While encoding a particular word, the query, key and value vectors will help us to focus more on the important words (based on the attention weights) and take little or no information from the irrelevant words. Now these vectors are passed to the next encoder unit and the same process repeats.

Now it is the time to see how one complete encoder unit will look like

We can see some more terms here

Positional encoding – This is a way to indicate the position of a word in a sentence
Normalization layer – Layer normalization will normalize the distribution of each layer output
Residual connections – The residual or skip connections will prevent the vanishing/exploding gradient problems and also prevents the chances of overfitting

Decoder Stack

Now that we understand the encoder architecture and how it works, it will be very easy to understand the decoder part of the model.

From the above figure, we can see that the encoder and decoder are very similar with an extra unit on the decoder side. This is Encoder-Decoder attention. Lets understand the attention mechanism from the Decoder’s view

Self attention – This works similar to that in Encoder. But there is a little difference here.If you remember, the self attention in the encoder, for the current word, we have to consider the key, value and query vectors corresponding to all the words. That means, the current word has to consider the past as well as future words for attention, which makes this process a bidirectional one. But the function of the decoder is to predict the next word. So, while computing the attention vector for the current word, we can only consider the past words, because the future word is not yet known to us and it is to be predicted.
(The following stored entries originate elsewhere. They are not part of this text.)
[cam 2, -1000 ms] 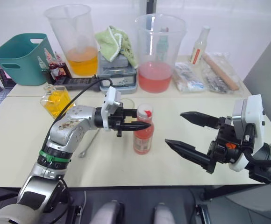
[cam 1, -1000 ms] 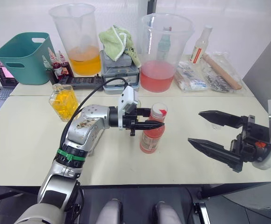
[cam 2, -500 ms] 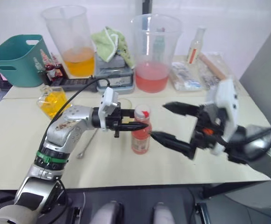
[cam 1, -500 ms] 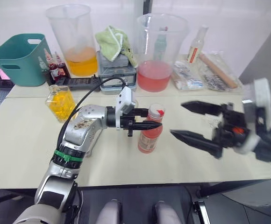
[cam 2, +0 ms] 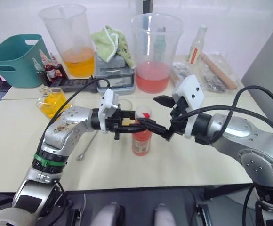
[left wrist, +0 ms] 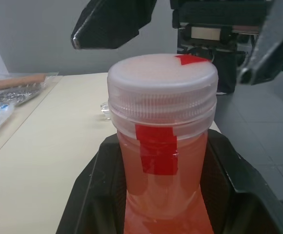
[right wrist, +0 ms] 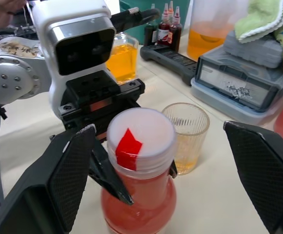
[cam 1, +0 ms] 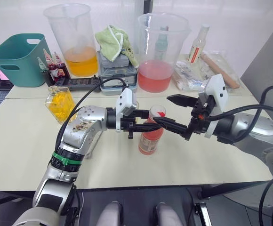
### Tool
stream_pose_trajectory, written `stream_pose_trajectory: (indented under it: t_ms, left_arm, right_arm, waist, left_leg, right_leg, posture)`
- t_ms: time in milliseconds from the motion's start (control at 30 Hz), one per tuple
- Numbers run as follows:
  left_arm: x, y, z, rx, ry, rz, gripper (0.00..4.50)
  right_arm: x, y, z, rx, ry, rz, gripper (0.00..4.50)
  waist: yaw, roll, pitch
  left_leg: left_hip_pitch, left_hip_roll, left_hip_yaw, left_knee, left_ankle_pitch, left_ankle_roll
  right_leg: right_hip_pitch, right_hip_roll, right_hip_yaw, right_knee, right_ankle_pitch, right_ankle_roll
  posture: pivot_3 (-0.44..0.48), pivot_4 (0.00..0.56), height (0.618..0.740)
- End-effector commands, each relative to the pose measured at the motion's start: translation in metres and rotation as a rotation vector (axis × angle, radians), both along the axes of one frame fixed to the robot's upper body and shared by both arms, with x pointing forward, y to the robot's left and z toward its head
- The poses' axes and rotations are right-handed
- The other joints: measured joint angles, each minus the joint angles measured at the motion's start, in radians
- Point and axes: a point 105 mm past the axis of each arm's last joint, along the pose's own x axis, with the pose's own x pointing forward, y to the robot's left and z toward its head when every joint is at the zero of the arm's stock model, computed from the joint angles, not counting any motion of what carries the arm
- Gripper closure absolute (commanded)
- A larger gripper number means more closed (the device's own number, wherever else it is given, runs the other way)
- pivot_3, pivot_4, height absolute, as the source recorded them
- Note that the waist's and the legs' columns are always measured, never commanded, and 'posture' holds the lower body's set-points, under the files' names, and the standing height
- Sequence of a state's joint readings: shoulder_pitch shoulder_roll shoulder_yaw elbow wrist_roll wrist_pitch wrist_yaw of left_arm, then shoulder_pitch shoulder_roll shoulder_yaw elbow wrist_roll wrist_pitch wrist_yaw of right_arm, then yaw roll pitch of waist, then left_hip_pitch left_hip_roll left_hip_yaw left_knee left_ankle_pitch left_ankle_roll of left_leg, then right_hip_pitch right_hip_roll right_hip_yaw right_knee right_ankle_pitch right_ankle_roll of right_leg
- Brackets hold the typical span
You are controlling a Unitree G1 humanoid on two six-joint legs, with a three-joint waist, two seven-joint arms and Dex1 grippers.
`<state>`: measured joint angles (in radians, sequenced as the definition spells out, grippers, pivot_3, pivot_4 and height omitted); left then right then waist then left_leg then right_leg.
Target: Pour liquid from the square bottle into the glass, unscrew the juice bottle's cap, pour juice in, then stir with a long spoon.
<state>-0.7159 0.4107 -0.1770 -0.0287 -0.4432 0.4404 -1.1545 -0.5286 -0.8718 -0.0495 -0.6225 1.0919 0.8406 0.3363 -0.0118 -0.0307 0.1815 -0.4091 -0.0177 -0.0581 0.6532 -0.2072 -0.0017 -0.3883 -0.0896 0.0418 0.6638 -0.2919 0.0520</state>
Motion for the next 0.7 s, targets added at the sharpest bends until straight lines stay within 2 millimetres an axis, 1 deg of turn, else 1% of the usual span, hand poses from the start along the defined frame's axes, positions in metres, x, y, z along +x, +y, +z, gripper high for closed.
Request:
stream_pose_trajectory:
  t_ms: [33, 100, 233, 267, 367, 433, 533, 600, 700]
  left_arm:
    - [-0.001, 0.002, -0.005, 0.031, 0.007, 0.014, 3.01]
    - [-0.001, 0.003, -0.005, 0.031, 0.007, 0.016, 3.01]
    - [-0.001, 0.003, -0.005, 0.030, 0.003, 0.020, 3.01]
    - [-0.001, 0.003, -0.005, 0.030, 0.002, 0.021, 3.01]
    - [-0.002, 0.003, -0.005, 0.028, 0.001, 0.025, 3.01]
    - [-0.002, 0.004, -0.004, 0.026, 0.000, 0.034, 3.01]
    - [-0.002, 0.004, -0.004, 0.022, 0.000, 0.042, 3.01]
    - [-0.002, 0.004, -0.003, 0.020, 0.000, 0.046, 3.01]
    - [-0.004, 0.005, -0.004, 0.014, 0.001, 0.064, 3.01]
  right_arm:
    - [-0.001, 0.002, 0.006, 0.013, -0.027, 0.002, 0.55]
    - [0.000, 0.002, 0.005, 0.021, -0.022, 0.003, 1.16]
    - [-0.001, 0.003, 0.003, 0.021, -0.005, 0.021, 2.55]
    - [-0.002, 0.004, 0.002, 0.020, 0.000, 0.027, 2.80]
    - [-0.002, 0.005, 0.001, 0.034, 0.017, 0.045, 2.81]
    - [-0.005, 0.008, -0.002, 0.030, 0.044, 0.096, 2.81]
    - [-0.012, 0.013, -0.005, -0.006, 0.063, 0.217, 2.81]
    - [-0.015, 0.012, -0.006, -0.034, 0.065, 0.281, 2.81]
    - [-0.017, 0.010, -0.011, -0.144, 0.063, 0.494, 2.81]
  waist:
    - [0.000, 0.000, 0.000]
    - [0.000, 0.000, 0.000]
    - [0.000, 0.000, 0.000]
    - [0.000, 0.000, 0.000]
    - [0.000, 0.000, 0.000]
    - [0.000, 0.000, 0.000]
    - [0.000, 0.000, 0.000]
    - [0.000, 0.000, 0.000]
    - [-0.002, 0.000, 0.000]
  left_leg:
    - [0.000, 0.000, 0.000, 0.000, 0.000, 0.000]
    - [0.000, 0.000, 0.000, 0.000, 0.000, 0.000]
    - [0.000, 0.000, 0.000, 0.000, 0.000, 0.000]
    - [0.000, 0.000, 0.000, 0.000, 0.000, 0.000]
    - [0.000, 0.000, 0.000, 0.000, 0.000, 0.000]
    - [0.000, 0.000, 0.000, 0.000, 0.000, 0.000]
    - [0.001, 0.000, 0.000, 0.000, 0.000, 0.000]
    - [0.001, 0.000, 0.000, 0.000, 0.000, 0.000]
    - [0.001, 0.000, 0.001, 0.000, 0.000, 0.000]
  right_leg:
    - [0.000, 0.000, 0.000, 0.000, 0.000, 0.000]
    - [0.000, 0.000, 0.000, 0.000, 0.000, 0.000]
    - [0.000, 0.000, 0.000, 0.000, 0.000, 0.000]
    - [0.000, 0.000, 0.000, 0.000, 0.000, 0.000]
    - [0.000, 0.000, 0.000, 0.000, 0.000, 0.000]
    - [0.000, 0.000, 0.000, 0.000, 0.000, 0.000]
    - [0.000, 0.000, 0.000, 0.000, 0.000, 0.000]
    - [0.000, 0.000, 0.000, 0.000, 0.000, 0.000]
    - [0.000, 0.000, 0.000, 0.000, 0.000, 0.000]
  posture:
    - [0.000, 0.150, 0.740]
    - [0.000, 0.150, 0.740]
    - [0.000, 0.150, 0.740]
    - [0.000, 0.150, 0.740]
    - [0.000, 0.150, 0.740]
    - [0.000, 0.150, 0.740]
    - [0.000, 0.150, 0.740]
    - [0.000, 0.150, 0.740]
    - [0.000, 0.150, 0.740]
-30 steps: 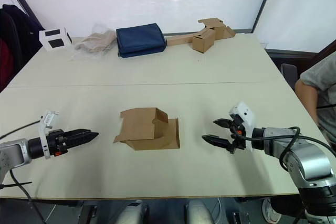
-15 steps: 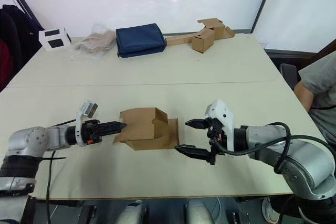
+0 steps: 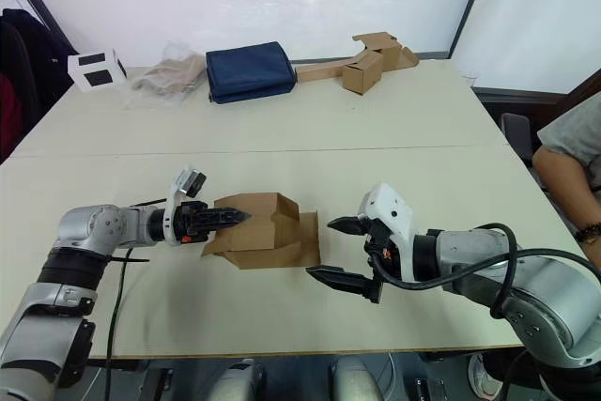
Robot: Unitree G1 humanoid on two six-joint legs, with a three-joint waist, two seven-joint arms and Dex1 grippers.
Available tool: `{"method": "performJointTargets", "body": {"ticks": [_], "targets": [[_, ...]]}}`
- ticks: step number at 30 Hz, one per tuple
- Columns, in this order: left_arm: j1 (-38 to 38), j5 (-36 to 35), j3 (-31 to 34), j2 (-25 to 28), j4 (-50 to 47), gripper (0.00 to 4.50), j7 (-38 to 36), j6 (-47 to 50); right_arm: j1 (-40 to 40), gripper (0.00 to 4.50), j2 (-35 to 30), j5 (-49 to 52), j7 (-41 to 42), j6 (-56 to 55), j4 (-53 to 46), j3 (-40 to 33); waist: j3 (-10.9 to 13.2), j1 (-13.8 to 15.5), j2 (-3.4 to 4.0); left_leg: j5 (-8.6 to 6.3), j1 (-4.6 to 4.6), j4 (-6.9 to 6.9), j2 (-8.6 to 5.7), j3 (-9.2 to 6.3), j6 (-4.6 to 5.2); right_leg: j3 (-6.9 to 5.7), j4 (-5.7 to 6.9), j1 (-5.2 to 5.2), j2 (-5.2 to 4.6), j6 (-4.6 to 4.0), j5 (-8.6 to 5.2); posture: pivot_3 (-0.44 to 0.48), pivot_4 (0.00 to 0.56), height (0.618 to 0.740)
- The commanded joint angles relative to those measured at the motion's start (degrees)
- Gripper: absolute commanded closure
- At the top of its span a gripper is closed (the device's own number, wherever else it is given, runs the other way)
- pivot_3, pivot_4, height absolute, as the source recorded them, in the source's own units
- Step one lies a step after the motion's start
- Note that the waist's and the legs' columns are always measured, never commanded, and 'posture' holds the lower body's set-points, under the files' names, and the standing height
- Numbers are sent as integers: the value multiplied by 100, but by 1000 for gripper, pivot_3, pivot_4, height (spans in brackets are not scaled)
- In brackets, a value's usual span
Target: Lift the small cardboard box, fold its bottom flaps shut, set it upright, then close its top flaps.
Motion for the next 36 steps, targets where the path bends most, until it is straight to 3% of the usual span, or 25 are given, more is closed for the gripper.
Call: {"method": "performJointTargets", "body": {"ticks": [1, 5, 10, 13, 19, 24, 28, 32, 36], "targets": [[-91, -9, 28, -55, 43, 260, -152, 14, -18, 22, 5, 75, -75, -130, -116, -60, 0, 4, 0, 0, 0, 0, 0, 0, 0, 0, 0, 0, -1, 0, 0, 0, 150, 740], [-132, -20, 93, -149, 100, 1517, -152, 36, -14, 0, -18, -24, -65, -205, -59, 21, 0, 13, 0, 0, -1, 2, -1, 0, 0, 0, 0, 2, -2, 0, 0, 0, 150, 740], [-116, -34, 143, -206, 94, 3603, -138, 30, 57, 0, -56, -129, -3, -296, -19, 90, 0, 0, 0, 0, -2, 1, -1, -2, 0, 0, 0, 0, -1, 0, 0, 0, 150, 740], [-114, -42, 163, -223, 100, 4485, -132, 29, 101, 0, -63, -199, 53, -346, 21, 127, 0, 3, 0, 0, -2, 1, -1, -2, 0, -1, 0, 0, -1, 0, 0, 0, 150, 740], [-149, -64, 467, -151, -72, 4485, -80, -268, 224, 0, 89, -145, -29, -475, 95, -31, 0, 5, 0, 0, -2, 2, -1, -2, 0, 0, 0, 1, -1, 0, 0, 0, 150, 740], [-927, -31, 856, 69, -502, 4485, 70, -760, -405, 0, 1162, -463, -1107, -1118, 861, -505, 2, 4, -11, 3, -5, 6, -1, -7, -6, -2, 5, -1, -1, 0, 1, 0, 150, 740], [-1567, 136, 785, 289, -733, 4500, -57, -1170, -1106, 1016, 1738, -729, -1679, -1477, 1383, -565, 1, 3, -8, 4, -8, -2, -2, -6, -7, -2, 0, -5, -3, 1, 1, 0, 150, 740], [-2098, 551, 492, 468, -649, 4500, -348, -1813, -1894, 2466, 2401, -961, -2197, -1873, 1882, -532, 1, -26, -5, 13, -8, -4, -2, -4, -22, -1, 4, -11, 0, 0, 1, 0, 150, 740], [-2688, 814, 391, 417, -226, 4500, -402, -2143, -2382, 4027, 2563, -976, -2238, -1869, 2123, -472, 3, -11, -2, 24, -14, -6, -2, -4, -42, -1, 15, -22, 2, -1, 0, 0, 150, 740]]}}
This makes the decoder attention process unidirectional
Encoder-Decoder attention – This layer will compute the attention between encoder and decoder and tell us how important each encoder vector component is in predicting the next word.

Output Layer

The final part of the model is to get the outputs in the required format. For example, if the task is machine translation, then the output should be a sentence in the required language like English or French. Now how do we get the output as words or sentences?

Let us assume, in our task, the target language is English and we have a total of 1000 words in our vocabulary. Now, the final output layer in the Transformer model is a softmax layer of size equal to the size of the vocabulary. The output will be values from 0 to 1 which are actually the probability of each word as output. For example, if at time t=1, the output vector is like this

Am	I	The	Student	Van
0.9	0.05	0	0.01	0.04

Then the output word at t=1, will be “am”. Like this, each output word will be predicted until the <EOS> condition is reached.

Training details

Transformers are trained on huge amounts of data. The training is done through the Backpropagation algorithm and the loss functions used were cross entropy loss and Kullback-Leibler divergence.

Transformer variations

Even though the transformer can be considered as a big “eureka” moment for all NLP engineers, it also comes with some challenges. The self attention mechanism in the transformer itself has the problems associated with quadratic memory and quadratic computation time requirements. Some other similar architectures were also introduced to mitigate these issues, including Sparse Transformers, Longformers, Performers, etc.

Final thoughts

I hope you enjoyed the article. This blog tries to cover a basic overview of transformers, and its architecture. However, I have also skipped some details like Multihead attention, positional encoding etc., and I strongly recommend you to read more about the same.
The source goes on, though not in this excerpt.